WORK REQUIRED: The answer must consist of each line below that holds the word "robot", copied as it stands.
[DATASET EXCERPTS Boundary: Start]
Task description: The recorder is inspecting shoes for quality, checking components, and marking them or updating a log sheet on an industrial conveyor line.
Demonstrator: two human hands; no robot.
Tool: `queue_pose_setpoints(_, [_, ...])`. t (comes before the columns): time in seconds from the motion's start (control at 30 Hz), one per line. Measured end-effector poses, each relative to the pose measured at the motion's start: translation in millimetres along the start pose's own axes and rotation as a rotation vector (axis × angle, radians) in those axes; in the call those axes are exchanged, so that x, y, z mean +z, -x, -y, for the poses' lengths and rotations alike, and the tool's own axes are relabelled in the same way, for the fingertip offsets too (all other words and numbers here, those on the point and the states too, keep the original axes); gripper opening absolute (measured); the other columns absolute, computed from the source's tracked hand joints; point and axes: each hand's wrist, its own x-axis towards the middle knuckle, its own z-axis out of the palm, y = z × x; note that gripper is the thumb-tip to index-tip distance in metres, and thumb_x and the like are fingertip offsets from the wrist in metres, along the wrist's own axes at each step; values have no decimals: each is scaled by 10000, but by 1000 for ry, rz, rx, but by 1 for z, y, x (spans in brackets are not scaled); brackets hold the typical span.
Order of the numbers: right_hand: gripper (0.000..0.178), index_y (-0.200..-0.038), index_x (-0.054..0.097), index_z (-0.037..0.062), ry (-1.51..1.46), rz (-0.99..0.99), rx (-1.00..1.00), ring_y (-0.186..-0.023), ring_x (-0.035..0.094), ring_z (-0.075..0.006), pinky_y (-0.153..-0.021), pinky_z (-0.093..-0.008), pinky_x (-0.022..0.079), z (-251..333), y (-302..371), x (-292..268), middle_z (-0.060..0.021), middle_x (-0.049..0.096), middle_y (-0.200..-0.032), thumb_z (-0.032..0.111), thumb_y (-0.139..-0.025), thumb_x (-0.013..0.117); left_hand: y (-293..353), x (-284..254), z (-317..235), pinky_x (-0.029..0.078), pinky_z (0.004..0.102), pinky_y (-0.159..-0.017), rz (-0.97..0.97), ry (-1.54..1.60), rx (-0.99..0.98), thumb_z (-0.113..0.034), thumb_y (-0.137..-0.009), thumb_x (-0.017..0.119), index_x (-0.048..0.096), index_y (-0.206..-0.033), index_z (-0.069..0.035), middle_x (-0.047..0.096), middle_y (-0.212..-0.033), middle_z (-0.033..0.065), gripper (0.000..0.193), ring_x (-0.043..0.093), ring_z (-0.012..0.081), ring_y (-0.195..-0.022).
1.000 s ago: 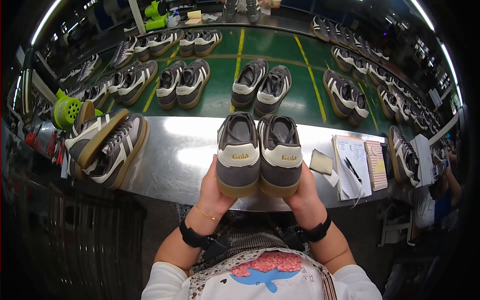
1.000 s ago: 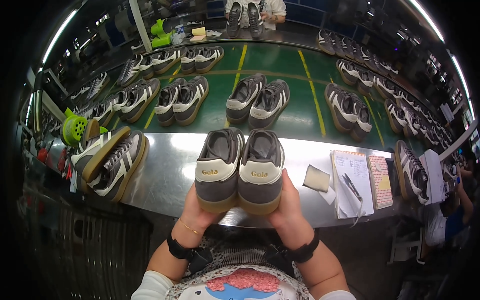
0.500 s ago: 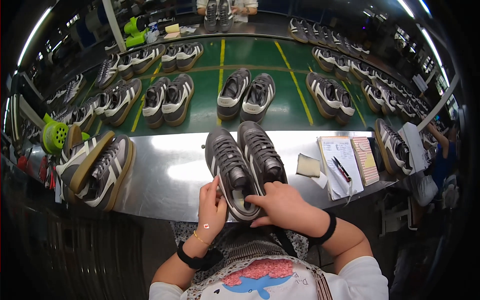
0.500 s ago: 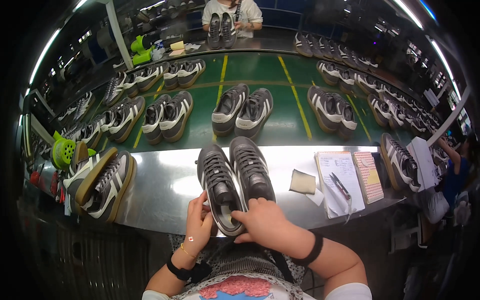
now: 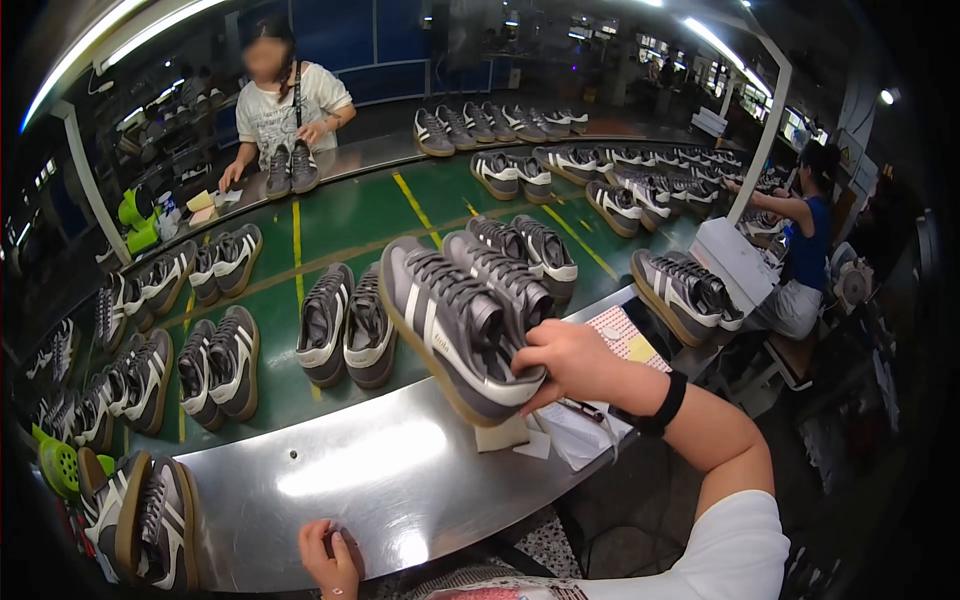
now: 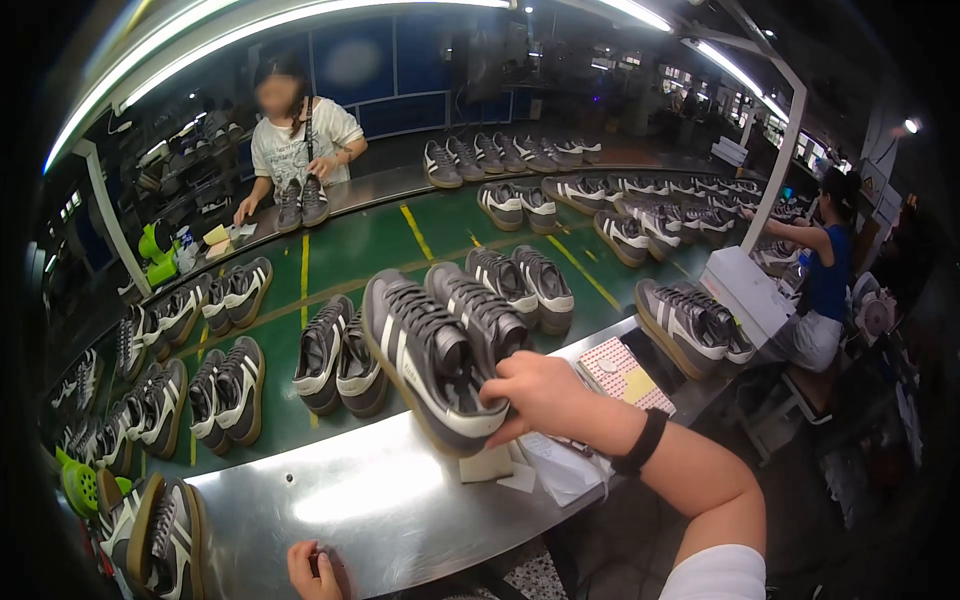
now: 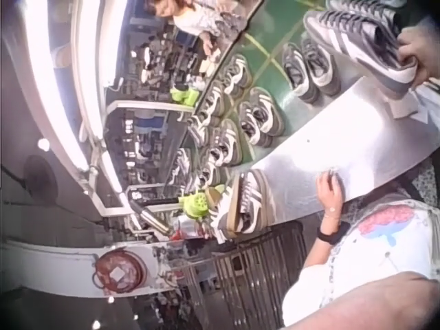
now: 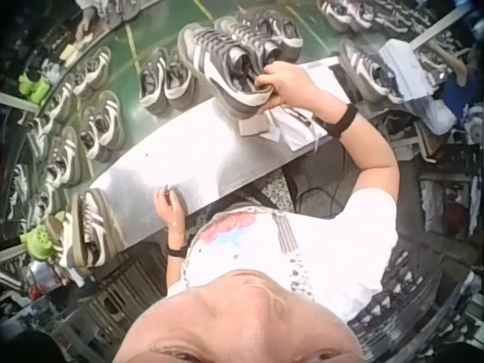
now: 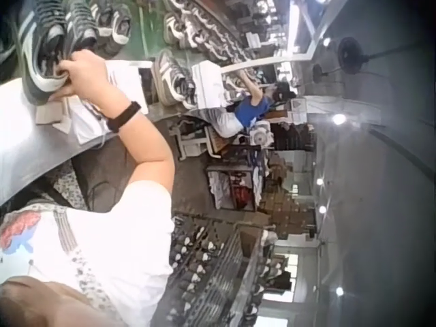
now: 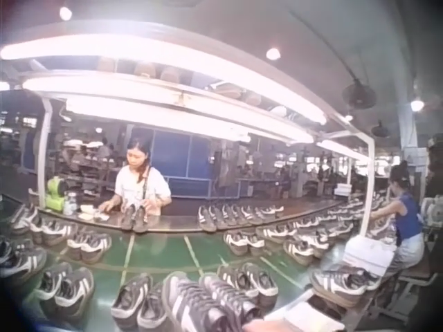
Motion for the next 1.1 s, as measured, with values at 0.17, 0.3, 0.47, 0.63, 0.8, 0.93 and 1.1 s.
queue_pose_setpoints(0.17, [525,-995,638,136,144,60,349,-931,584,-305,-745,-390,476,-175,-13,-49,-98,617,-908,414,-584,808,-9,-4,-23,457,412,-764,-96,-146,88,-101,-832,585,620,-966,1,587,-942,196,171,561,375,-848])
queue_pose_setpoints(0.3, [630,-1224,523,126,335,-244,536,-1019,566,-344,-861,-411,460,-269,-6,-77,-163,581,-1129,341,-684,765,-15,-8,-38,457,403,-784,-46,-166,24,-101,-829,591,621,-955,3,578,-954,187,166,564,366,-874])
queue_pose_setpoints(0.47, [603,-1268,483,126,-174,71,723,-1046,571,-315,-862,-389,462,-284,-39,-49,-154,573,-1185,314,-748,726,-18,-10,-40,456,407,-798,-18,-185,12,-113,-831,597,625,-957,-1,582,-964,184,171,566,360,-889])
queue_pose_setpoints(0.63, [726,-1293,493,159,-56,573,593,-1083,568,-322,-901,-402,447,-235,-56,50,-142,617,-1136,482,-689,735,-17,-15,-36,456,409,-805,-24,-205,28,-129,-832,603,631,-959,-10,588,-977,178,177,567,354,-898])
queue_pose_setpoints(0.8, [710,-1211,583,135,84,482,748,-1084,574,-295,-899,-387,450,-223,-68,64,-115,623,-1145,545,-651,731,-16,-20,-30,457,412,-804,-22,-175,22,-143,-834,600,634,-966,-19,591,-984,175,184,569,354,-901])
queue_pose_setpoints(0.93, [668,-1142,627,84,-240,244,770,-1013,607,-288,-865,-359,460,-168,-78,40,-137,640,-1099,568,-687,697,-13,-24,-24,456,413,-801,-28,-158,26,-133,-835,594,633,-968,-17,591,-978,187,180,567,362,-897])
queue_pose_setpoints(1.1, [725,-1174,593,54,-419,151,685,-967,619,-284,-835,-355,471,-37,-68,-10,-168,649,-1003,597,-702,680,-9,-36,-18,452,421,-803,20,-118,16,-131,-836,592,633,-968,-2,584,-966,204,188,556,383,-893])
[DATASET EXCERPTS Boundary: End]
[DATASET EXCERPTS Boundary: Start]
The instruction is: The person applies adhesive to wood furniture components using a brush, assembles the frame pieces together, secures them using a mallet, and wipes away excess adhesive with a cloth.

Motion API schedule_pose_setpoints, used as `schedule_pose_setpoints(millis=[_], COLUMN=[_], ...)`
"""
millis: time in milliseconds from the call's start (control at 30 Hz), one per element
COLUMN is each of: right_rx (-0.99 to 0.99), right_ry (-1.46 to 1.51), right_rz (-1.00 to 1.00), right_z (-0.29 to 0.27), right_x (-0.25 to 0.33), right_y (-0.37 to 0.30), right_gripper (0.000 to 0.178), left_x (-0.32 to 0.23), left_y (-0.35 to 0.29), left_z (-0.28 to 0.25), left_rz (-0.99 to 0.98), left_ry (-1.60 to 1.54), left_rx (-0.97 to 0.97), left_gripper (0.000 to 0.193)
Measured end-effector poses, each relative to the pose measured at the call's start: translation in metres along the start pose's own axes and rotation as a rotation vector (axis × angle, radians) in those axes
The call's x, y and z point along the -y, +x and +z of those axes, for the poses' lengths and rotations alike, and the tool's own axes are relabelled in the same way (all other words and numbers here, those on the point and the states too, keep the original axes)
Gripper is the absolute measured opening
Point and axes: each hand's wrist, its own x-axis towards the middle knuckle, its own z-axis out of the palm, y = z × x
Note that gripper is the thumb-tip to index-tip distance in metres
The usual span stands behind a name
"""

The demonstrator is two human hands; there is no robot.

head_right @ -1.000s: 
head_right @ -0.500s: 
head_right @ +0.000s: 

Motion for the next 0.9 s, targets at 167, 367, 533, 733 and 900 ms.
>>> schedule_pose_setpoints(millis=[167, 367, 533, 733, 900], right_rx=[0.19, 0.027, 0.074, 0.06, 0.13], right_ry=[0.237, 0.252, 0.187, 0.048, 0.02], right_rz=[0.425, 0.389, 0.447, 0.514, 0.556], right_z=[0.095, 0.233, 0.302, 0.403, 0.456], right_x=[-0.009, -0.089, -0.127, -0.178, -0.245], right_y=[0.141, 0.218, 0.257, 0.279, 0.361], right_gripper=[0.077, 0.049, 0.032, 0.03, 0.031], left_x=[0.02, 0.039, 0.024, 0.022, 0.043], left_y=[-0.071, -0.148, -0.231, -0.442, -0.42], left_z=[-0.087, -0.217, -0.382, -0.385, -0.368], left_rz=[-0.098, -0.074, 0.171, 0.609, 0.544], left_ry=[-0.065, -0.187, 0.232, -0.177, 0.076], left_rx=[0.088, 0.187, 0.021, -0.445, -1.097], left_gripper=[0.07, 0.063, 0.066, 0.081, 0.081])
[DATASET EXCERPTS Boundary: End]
SOLUTION TO THIS TASK:
Demonstrator: two human hands; no robot.
The demonstrator is two human hands; there is no robot.

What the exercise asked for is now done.